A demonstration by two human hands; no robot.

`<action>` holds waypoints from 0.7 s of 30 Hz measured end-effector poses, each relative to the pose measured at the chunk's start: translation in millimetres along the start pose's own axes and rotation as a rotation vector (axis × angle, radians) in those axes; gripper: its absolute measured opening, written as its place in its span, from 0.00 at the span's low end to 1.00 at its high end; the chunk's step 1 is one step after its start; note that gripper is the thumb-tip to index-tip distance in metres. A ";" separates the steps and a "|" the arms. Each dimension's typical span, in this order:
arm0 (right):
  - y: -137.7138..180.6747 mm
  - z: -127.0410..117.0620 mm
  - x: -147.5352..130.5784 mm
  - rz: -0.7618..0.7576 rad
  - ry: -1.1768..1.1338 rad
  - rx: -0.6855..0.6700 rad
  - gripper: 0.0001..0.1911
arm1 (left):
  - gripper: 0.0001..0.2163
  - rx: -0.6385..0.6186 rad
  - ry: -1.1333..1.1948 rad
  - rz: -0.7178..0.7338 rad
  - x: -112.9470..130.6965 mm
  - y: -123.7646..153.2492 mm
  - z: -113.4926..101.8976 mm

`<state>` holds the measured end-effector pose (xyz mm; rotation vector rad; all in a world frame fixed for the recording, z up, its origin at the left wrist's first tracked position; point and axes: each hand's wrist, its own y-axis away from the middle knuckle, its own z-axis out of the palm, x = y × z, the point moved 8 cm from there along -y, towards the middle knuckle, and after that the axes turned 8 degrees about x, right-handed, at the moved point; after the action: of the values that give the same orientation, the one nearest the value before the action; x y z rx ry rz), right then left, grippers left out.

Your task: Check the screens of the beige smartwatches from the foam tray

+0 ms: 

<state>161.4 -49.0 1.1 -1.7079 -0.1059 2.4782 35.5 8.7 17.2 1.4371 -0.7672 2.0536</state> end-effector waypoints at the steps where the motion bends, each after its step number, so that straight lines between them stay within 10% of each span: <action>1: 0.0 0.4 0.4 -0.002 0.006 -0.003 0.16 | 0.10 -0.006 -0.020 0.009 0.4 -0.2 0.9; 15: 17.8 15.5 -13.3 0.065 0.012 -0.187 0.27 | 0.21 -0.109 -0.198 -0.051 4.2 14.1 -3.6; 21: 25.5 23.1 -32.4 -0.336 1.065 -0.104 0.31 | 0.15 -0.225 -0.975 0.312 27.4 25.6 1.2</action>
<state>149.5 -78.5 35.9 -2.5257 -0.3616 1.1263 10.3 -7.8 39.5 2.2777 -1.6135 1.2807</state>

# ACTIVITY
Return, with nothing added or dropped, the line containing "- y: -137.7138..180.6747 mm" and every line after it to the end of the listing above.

# WRITTEN REPLY
  - y: -137.7138..180.6747 mm
  - z: -127.0410..117.0620 mm
  - x: -147.5352..130.5784 mm
  - rz: -0.7618..0.7576 rad
  - ry: -1.1768..1.1338 rad
  - rx: -0.6855..0.6700 rad
  - gripper: 0.0001..0.1911
arm1 (left):
  - gripper: 0.0001..0.2163
  - rx: -0.6385..0.6186 rad
  - ry: -1.1333..1.1948 rad
  - rz: -0.7178..0.7338 rad
  - x: -112.9470..130.6965 mm
  - y: -123.7646..153.2492 mm
  - z: -113.4926..101.8976 mm

`<state>` holds the measured end-effector pose (xyz mm; rotation vector rad; all in a world frame fixed for the recording, z up, its origin at the left wrist's first tracked position; point and axes: each hand's wrist, its own y-axis away from the middle knuckle, its own z-axis out of the palm, x = y × z, the point moved 8 cm from there along -y, towards the middle knuckle, and after that the axes turned 8 degrees about x, right-handed, at the moved point; after the action: of the values that give the same orientation, the one nearest the value before the action; x y z rx ry rz), right then left, grippers left out.

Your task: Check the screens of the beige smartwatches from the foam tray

+0 ms: 

<state>161.4 -49.0 1.1 -1.7079 -0.1059 2.4782 35.5 8.7 17.2 1.4371 -0.7672 2.0536</state> end-effector waypoints at the steps where the motion bends, each after its step number, so that straight lines between them stay within 10% of each span: <action>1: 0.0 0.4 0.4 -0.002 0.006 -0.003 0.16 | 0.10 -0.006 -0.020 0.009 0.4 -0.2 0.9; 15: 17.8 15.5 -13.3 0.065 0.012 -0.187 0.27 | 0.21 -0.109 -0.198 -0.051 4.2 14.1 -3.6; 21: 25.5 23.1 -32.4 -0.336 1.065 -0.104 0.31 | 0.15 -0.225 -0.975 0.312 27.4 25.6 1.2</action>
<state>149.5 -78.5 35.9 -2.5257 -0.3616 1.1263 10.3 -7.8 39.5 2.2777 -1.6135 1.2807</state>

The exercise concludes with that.